Look through the material below and copy every line containing the word "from".
..............................
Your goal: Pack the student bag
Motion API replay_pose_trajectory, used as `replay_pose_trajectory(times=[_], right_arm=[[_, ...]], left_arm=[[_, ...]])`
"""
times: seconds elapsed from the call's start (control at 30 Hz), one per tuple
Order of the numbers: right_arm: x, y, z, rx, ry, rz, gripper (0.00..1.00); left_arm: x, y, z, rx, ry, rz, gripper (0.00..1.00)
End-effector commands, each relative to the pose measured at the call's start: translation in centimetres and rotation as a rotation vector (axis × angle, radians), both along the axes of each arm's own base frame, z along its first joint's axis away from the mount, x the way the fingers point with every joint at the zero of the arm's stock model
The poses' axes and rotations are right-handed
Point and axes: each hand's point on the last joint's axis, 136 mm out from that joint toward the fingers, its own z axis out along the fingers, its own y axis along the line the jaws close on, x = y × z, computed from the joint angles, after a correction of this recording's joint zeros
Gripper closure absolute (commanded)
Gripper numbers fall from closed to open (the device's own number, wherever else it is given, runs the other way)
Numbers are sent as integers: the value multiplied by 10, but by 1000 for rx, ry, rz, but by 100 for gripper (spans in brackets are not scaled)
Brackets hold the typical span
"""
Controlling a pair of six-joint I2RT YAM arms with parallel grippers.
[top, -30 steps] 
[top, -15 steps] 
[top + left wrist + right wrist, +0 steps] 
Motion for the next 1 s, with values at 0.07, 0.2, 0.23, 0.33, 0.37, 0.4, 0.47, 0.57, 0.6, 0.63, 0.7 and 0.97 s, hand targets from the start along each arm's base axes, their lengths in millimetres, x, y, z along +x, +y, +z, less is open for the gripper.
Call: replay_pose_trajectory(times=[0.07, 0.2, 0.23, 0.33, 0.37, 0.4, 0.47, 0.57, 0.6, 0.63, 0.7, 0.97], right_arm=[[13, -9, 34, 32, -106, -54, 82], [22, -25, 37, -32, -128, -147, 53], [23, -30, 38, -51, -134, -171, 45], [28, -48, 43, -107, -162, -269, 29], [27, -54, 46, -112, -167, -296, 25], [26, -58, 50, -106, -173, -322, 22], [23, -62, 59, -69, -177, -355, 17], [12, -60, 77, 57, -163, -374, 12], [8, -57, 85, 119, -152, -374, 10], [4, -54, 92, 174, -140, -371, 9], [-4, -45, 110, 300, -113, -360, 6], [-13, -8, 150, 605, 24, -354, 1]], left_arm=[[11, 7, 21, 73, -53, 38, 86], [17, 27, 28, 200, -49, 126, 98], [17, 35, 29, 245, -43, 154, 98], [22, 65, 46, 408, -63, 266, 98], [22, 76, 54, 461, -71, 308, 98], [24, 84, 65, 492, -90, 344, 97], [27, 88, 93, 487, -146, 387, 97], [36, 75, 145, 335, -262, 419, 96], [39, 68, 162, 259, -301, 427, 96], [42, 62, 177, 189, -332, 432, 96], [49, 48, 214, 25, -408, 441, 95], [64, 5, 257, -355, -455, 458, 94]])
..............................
* ANSWER SPACE:
times: seconds elapsed from the call's start (control at 30 Hz), one per tuple
End-effector commands, each relative to the pose measured at the call's start: translation in centimetres and rotation as a rotation vector (axis × angle, radians), both along the axes of each arm's own base frame, z along its first joint's axis away from the mount, x the way the fingers point with every joint at the zero of the arm's stock model
Point and axes: each hand's point on the last joint's axis, 136 mm out from that joint toward the fingers, its own z axis out along the fingers, its own y axis along the line the jaws close on, x = y × z, computed from the joint angles, after a correction of this recording's joint zeros
Gripper numbers fall from closed to open (the device's own number, wherever else it is given, runs the other way)
Motion for the next 1 s, with values at 0.07, 0.2, 0.23, 0.33, 0.37, 0.4, 0.47, 0.57, 0.6, 0.63, 0.7 and 0.97 s, hand targets from the start along each arm's base axes, their lengths in millimetres, x, y, z along +x, +y, +z, less is open for the gripper.

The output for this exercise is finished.